Quernmore (pronounced /ˈkwɔːrməɹ/ KWOR-mər) is a village and civil parish in the City of Lancaster in Lancashire, England. It is located about 3 mi east of Lancaster. The parish of Quernmore had a population of 532 recorded in the 2001 census, increasing to 567 at the 2011 Census. Apart from Quernmore itself, the parish also includes Brow Top, once a local crafts mecca, now barn conversions.

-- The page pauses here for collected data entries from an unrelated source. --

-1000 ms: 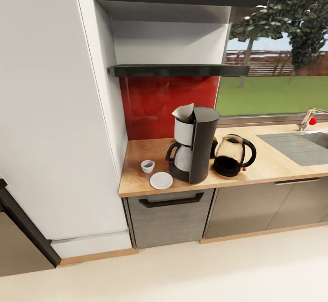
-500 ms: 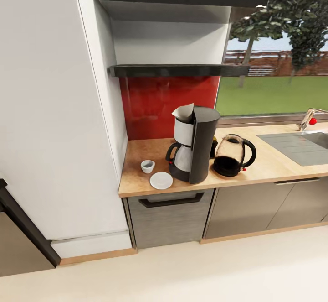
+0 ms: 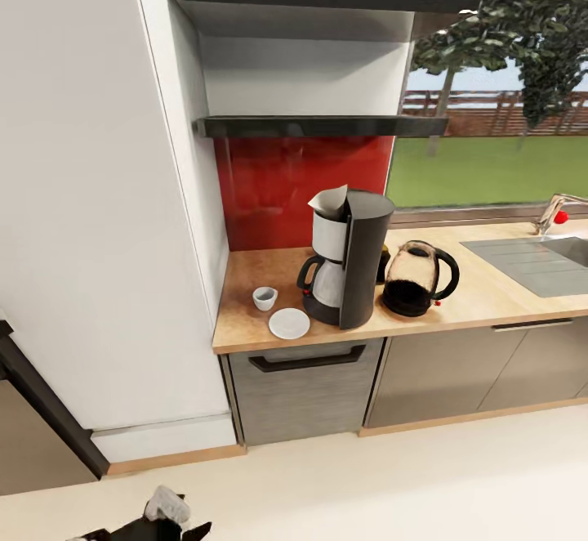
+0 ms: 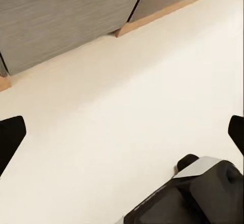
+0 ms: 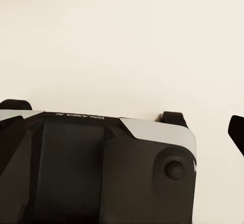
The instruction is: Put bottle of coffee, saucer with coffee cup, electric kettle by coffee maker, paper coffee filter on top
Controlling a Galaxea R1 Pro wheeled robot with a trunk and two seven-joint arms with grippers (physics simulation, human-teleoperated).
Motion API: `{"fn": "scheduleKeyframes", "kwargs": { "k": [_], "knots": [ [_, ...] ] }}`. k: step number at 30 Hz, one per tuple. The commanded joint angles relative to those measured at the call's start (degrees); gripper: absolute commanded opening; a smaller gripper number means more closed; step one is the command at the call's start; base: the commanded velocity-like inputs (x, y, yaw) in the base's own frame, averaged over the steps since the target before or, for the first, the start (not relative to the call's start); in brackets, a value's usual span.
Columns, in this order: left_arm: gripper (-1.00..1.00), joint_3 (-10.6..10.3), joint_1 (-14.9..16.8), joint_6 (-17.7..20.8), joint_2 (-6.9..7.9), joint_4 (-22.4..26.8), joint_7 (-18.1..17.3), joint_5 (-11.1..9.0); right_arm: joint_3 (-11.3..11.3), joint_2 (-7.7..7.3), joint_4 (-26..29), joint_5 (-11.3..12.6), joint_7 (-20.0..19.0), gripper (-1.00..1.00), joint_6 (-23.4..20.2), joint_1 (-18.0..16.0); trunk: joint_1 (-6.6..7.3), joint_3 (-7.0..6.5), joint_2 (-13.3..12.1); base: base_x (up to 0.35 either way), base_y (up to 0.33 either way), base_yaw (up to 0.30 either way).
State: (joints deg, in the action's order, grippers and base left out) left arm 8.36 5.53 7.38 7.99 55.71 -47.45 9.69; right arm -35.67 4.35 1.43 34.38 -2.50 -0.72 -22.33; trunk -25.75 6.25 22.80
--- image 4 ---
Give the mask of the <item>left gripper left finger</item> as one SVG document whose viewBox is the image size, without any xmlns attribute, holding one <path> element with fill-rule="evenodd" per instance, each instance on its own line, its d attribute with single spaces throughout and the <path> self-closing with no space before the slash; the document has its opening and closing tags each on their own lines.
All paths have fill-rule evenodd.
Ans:
<svg viewBox="0 0 244 224">
<path fill-rule="evenodd" d="M 0 121 L 0 176 L 26 136 L 23 116 Z"/>
</svg>

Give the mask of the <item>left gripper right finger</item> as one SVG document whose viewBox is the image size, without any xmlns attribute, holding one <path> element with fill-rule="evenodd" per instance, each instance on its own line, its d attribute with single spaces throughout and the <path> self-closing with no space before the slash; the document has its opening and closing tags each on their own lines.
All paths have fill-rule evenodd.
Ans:
<svg viewBox="0 0 244 224">
<path fill-rule="evenodd" d="M 229 122 L 228 135 L 244 156 L 244 117 L 232 115 Z"/>
</svg>

The village consists of a small number of residential properties, mostly farm houses, nestling in the bottom of the small valley of the River Conder. The valley has an ancient history. In 1970 a Roman pottery kiln was unearthed near the Friends Meeting House, and other kilns have been discovered in the local vicinity. In former times, the slopes of Clougha Pike which forms the eastern wall of the valley, were mined for millstone grit to form quern stones. There was some small scale coal mining and charcoal production. The valley also has two surviving watermills, one on the slopes towards Littledale and one at Conder Mill whose mill pond now is used as a fishery. Quernmore was at one stage a Royal Forest.

The Methodist chapel lies at the heart of the community but is smaller than St Peter's, the Church of England church which lies isolated next to Quernmore Primary School. There used to be one public house whose address is still the Temperance Hotel. The name used to be the Dog and Partridge (this name can still be seen on the electrical substation, 100 yards; metres to the south). It became the Temperance Hotel after the construction of the Thirlmere Aqueduct, completed 1894, as a consequence of the rowdiness of the navvies working on the aqueduct. The public house closed in 1900. The premises became the post office and village store until closure in 2008. The largest residential property is Quernmore Park, built in 1795 by the architect Thomas Harrison.

Quernmore lies within the Forest of Bowland Area of Outstanding Natural Beauty, although it is outside the historical area of the Lordship of Bowland.

The village was the first connected to the Broadband 4 Rural North high speed broadband network.